La nouvelle caserne de pompiers d’Alfred coûtera un peu plus cher que prévu, mais le jeu en vaut la chandelle.
« Nous avons essayé de mettre suffisamment de fonds dans le budget pour nous couvrir, a déclaré Dino Di Sano, architecte principal pour IDEA (Integrated Design Engineering and Architecture), lors d’un rapport d’étape présenté au conseil municipal au début du mois sur le projet de nouvelle caserne de pompiers du village d’Alfred. Nous mettons tout en œuvre ce mois-ci pour être prêts à lancer un appel d’offres d’ici juin ».
En février dernier, le cabinet d’ingénierie et de planification d’Ottawa a remis au canton d’Alfred-Plantagenet un rapport préliminaire sur les travaux nécessaires pour doter le village d’une nouvelle caserne de pompiers qui répondrait à tous les règlements du code du bâtiment provincial pour une installation de service d’urgence de ce type, sans créer un lourd fardeau d’endettement pour le canton, et qui offrirait un service complet de protection contre les incendies pour le village d’Alfred et la région environnante.
Le site proposé pour la nouvelle caserne de pompiers et d’ambulanciers d’Alfred est l’ancien bâtiment de PiiComm sur le chemin de comté 17, à côté du centre de matériaux de construction de Pont-Masson. Le canton a acheté la propriété pour 1,27 million de dollars et a engagé IDEA pour effectuer une évaluation préliminaire du site et fournir une proposition de réaménagement du bâtiment existant afin de répondre aux besoins d’une nouvelle caserne de pompiers et d’ambulances.

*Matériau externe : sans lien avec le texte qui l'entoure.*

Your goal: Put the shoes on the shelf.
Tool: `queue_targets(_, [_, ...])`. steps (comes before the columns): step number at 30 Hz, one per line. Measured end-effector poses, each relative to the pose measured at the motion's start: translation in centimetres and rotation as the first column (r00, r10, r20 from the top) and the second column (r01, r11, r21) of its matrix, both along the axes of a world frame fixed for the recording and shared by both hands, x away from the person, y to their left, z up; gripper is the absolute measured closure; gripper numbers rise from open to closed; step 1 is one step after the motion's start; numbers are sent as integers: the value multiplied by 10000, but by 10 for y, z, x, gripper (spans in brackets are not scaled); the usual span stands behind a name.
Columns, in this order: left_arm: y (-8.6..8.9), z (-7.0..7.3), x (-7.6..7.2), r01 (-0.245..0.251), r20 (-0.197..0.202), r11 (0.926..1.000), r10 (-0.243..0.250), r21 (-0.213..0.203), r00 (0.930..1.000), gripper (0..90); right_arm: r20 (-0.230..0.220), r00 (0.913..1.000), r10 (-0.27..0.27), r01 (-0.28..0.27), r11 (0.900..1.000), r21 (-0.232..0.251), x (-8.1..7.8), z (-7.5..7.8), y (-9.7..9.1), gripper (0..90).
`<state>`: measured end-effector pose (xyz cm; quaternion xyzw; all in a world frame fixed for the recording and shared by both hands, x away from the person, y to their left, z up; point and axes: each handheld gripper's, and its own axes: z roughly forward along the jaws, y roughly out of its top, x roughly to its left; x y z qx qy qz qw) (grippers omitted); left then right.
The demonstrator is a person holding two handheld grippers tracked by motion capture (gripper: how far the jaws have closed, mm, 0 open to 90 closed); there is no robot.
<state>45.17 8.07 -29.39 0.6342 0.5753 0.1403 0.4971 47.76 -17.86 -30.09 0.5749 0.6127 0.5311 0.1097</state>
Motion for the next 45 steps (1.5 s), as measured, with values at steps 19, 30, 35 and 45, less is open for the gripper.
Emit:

La nouvelle caserne de pompiers d’Alfred est un projet en deux étapes. Le budget préliminaire initial de la première étape était de 1,25 million de dollars et celui de la deuxième étape de 272 000 dollars. Le budget total prévu pour l’ensemble des travaux de construction du projet était de 1,52 million de dollars.
M. Di Sano a expliqué au conseil que ces estimations avaient été modifiées à la suite d’une étude plus approfondie du site. Le nouveau budget total estimé est de 2,23 millions de dollars, dont 1,79 million de dollars pour la première phase et 437 108 dollars pour la deuxième phase. Les deux révisions comprennent un fonds de réserve pour les dépenses imprévues.
M. Di Sano a expliqué que le plan initial de conception du site et du bâtiment devait être révisé afin de s’assurer que la nouvelle caserne de pompiers réponde aux exigences du code du bâtiment provincial pour un bâtiment de services d’urgence.
« Nous devons tenir compte des éléments du code de la construction qui s’appliquent après une catastrophe », a-t-il déclaré.
Le renforcement des fermes intérieures du bâtiment est un élément indispensable de la liste des travaux de rénovation de la première phase. Le code du bâtiment de l’Ontario exige que les bâtiments des services d’urgence soient capables de résister à de lourdes charges de neige sur le toit pendant l’hiver. Les bâtiments doivent également être à l’épreuve des tremblements de terre.
L’est de l’Ontario fait partie de la zone sismique de l’ouest du Québec et est sujet à des tremblements de terre occasionnels, bien que la plupart soient inférieurs à 2 sur l’échelle de Richter et passent presque inaperçus. Quelques tremblements de terre se situent entre 2 et 3 sur l’échelle de Richter et, au cours du siècle dernier, des tremblements de terre de niveau 5 ou 6 sur l’échelle de Richter ont causé des dommages à des bâtiments plus anciens.
Une autre dépense supplémentaire pour le projet est la nécessité d’une nouvelle installation septique pour la caserne des pompiers. Le plan initial de conception du site indiquait qu’un examen plus approfondi de l’installation septique existante était nécessaire pour déterminer si elle était toujours adéquate et réutilisable pour une caserne de pompiers.
« Nous allons avoir besoin de deux nouveaux puits secs », a déclaré M. Di Sano, ajoutant qu’une nouvelle installation septique figurait désormais sur la liste des travaux à effectuer dans le cadre du projet de caserne de pompiers.
M. Di Sano a indiqué que l’estimation révisée du coût de la nouvelle caserne de pompiers prévoit des efforts pour réutiliser autant que possible la structure du bâtiment existant. Le fonds de réserve servira à financer tout autre travail nécessaire lorsque la reconstruction proprement dite commencera.
Les membres du conseil ont exprimé leur désarroi face aux coûts supplémentaires de la nouvelle caserne de pompiers, mais le sentiment général était un optimisme prudent à l’égard du projet.
« Je continue de penser que nous avons fait le bon choix en achetant le terrain pour ce bâtiment », a déclaré le conseiller Jean-Pierre Cadieux.
Le conseil examine actuellement le rapport mis à jour avant d’approuver le plan de conception révisé et le plan de financement du projet.